Category: The Computergame

Strategic Values of Railroads Movement

Railroads movement values: 1, 0, 10 from Civ, 2-3, 4 respectively. It makes a strategic difference wether it’s 1 or 0, but there is not a strategical difference wether it’s 3 (roads) or 10. The Civ 4 designers clearly did not understand railroads in Civ.

First decision: What world do we play on?

This is the beginning of a new adventure.  We will build a grand strategy war game in the vein of Risk, Sid Meier’s Civilization, Sim Earth and so on.  We will do this as a single-player computer game in the spirit of the old arcades: the best player gets the most points.   Until we found a satisfying name, we will simply refer to it as “The Computergame” and the thus-called category on this blog will be the container for our notes during its development.

We will design the game while we work on it, step-by-step.  The initial decision involves the question of the shape of the world the games takes play in.  What kind of map do we want to have?

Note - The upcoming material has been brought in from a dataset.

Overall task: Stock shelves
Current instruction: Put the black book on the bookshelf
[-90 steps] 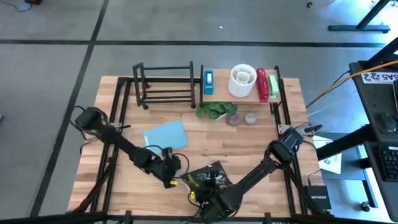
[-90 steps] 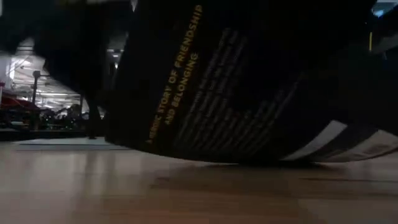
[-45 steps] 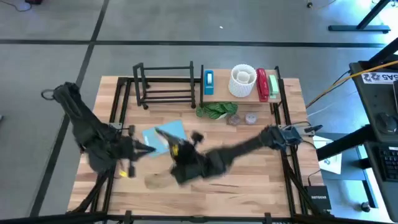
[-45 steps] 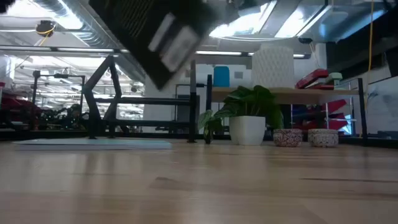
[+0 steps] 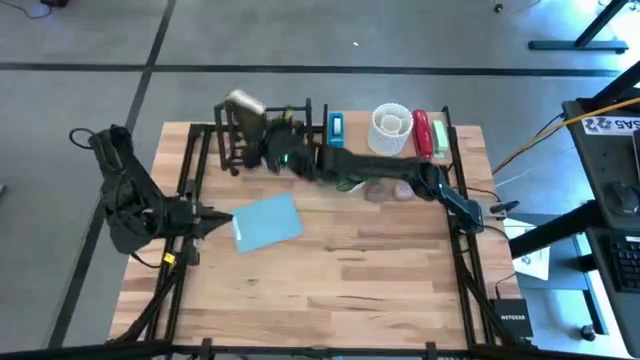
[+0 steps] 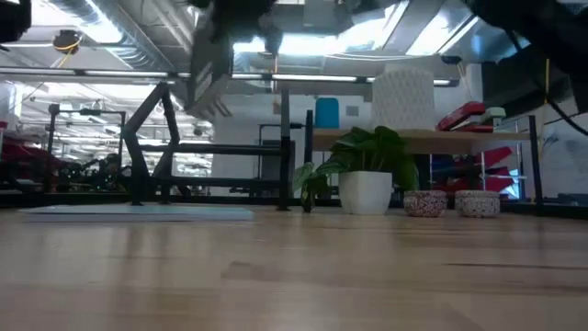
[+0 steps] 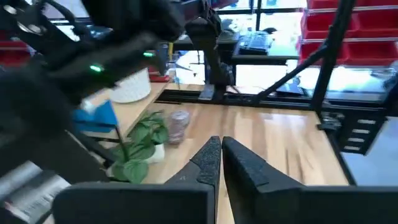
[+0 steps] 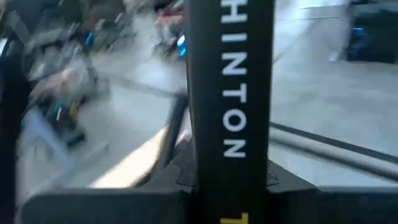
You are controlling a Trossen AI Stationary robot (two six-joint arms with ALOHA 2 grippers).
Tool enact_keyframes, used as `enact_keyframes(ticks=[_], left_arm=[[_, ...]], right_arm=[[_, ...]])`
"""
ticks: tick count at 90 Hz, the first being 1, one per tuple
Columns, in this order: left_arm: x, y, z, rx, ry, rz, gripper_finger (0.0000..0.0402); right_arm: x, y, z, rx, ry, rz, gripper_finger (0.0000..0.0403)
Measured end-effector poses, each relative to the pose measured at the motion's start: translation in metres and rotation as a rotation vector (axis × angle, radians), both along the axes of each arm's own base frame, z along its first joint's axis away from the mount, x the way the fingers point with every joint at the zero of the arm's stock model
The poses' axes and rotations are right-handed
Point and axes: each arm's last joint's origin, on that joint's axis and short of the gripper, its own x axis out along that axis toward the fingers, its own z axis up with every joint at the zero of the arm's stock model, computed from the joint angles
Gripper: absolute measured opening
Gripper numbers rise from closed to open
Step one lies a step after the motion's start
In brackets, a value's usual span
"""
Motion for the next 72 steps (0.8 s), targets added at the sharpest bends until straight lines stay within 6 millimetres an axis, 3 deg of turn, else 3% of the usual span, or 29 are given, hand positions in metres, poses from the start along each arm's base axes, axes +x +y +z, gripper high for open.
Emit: enact_keyframes(ticks=[12, 27, 54, 72], left_arm=[[0.0, 0.001, -0.001, -0.012, -0.002, 0.02, 0.0], [-0.001, 0.002, -0.001, -0.028, -0.017, 0.043, 0.0], [0.0, 0.001, -0.001, -0.053, -0.035, 0.066, 0.0], [0.0, 0.002, -0.002, -0.041, -0.027, 0.068, 0.0]], right_arm=[[0.009, -0.036, -0.022, 0.044, -0.093, -0.034, 0.0038], [0.019, -0.056, -0.053, 0.101, -0.147, -0.078, 0.0039], [0.029, -0.063, -0.078, 0.12, -0.22, -0.106, 0.004], [0.031, -0.061, -0.077, 0.098, -0.217, -0.078, 0.0041]])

After some thought, two fundamental design decisions were made today:

  1. “Luck” will be systematized, thus we can have individual games with “more luck”  or  ”tough luck”.
  2. The map will be the most basic one: squares.  No coastlines, no pseudo 3D views, no nothing.

More on the second decision:

  • The birds-eye view from Civilization and it’s 4rth reincarnation gives something to the feel the isometric view from Civ2 and many RTS lack. I want to have that in my game.
  • In Sim City 2000 you had a little map in the corner of the screen, showing the neighboring cities, each city in it’s square.  I always wondered: is Sim City land a giant sheet of math paper with a city in each rectangle?  Let’s get this in.
  • The lines on maps always fascinated me.

With the basic model of a “math paper” map we can have all this and some more.  So the game will be basically conquering math paper, very abstract, very dry.  But I believe this has its own potential as a basis to generate an ultimately fascinating view onto a “kingdom”.

  • The thing is this: in Risk, you have one dimension of squares: the countries.  And than you have neighboring countries.  So from a complexity standpoint, “math paper map” is similar to the World Map from Risk the difference being that the number of neighboring countries per countries varies in Risk, were on math paper map it stays the same.